This appeared to satisfy the Rhodes Scholar; his companion wished further to know whether residence in a Colonial College could be regarded as a step on the Educational Ladder. His friends, he said, had impressed upon him that his function in life was to climb the Educational Ladder.

“The ladder to which you refer,” explained the Tutor, “can be scaled as well in Africa as in England. In fact, better; there are distinctly greater facilities. In view of the regrettable inadequacy (at present) of any organized system of primary education in Timbuctoo, secondary education has been obliged to modify some of its standards. The University of Oxford, never backward in the march of progress, is prepared to make the requisite concessions; and, as a result, you will find that the highest honours are attainable without any acquaintance with the ordinary subjects of our curriculum. It is, I should say, the very place for you. Remember, too, that the very largest latitude is allowed – nay, encouraged – in the choice of special subjects qualifying for the M.A. degree; and what a field you will find! The habits of residents – indeed, of some among your own fellow students – are most interesting to the student of Anthropology! while investigations among the flora and fauna of this country must be fraught with the most delightful potentialities. I confess, I envy you. I do not think I am saying too much if I assure you that this University will be ready and willing to confer upon you, not only the ordinary M.A. degree, but a Doctorate of Science or Letters!

“Then,” continued the Tutor, “as to recreations; neque semper arcum tendit Apollo– I beg your pardon, I mean to say that you cannot always be studying the domestic habits of the hippopotamus under a microscope. Sports and games you will find plentiful and interesting. There is head-hunting, for instance – ”

“Hunting the head of the college, do you mean, Professor?” asked the American.

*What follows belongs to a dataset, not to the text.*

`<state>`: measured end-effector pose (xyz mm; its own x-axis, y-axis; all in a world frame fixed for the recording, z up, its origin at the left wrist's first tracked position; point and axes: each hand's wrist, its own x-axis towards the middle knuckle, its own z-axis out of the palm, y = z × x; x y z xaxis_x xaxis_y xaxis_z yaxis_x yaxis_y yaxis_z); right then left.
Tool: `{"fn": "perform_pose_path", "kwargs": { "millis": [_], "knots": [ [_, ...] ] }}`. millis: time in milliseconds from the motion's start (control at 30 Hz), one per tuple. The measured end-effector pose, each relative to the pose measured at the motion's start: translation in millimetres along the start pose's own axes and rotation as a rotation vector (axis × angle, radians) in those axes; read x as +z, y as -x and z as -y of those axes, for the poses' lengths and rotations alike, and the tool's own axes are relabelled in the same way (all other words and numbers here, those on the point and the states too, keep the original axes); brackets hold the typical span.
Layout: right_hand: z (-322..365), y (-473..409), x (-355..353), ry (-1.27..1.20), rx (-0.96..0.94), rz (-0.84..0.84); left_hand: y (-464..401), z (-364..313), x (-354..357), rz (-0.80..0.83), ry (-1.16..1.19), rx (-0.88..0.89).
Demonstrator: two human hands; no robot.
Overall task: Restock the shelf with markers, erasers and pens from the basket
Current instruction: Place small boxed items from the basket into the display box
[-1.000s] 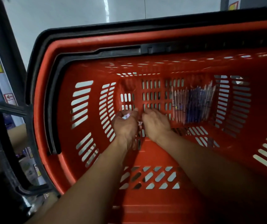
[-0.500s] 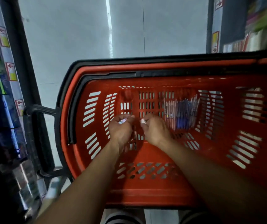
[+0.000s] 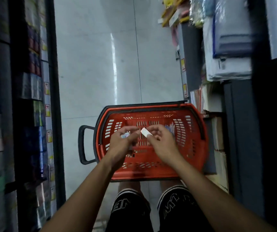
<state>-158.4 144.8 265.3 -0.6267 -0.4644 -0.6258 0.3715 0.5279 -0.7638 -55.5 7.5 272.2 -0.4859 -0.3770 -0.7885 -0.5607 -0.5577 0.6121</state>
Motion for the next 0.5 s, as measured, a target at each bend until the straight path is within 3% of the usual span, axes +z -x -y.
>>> {"fn": "perform_pose_path", "kwargs": {
  "millis": [133,267,500],
  "knots": [
    [63.6,52.5,-34.8,-0.012,-0.125,0.053,61.1,-45.2,8.4,0.138,-0.038,0.134],
    [105.4,103.2,-64.4,0.03,-0.255,0.091,115.2,-74.3,19.3,0.141,-0.171,0.258],
    [128.3,163.5,-94.8,0.051,-0.381,0.076,178.4,-92.2,38.1,0.202,-0.26,0.403]
  ]
}}
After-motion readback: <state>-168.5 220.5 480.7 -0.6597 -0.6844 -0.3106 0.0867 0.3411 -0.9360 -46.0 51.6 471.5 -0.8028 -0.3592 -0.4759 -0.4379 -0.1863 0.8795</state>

“Certainly not,” replied the Don, with dignity. “That would not, under any circumstances, be permitted. If it were the Dean, now – but, oh no, certainly not the Head. What I refer to is the pursuit and collection of decapitated human heads, belonging generally to personal enemies of the collector; it is a sport common in Borneo, and among other interesting, if primitive, nationalities. This pastime is, I understand, a favourite one with some students of the college. It is practised, I need hardly say, under the very strictest supervision; there must be a certificate signed by the British Resident, and a special written recommendation from the Director of the Craniological Department of the Museum. Under such restriction abuse is, of course, impossible. Then, again, there is golf; and it is hardly necessary to remind you that the Sahara provides perhaps the finest natural golf links in the world.”

“Well, Professor,” said the American, “I guess I will start. But how are we going to get right there, now? On the cars?”

“By the Cape to Cairo railway, when it is open,” the Tutor answered. “There will be a branch line. At present, the main line is, as you are aware, incomplete, and the branch is – well, in course of construction. Passengers are conveyed by motor. Or, if not by motor, by ox-waggon; trekking by the latter method is, I believe, the safer way; both, however, are, I understand, most commodious. I may explain to you that the present is a particularly auspicious occasion for your journey; you will travel in the company of the new Junior Dean, whose society, I am sure, you will find delightful. His predecessor, a personal friend of my own, succumbed, I grieve to say, a few months ago – owing to the alleged inadequate supply of beef-steaks at a ‘Torpid’ breakfast… Painful, but apparently inevitable. I need hardly say, the perpetrators of this insult have been rusticated for a whole term.”

“Is the Junior Dean a coloured person – a nigger?” asked the Rhodes Scholar.

All the College officials,” explained the Don, “are, in the highest and best sense of the word, white men. Some of the Ordinary Fellows, it is true – Mr. Sargant’s scheme contemplated, you see, the election to fellowships of persons of local distinction. But our officials are, without exception, Oxford men. It would be impossible, otherwise, to preserve the Tone and the Tradition.”

“And now, gentlemen,” he continued, “I must not keep you too long. Procrastination is the thief of time, eh? and besides, your boat leaves Southampton to-morrow. All expenses on the journey refunded by the Timbuctoo Bursar, on application. Are your boxes unpacked? No? Then all you have to do is to alter the labels.”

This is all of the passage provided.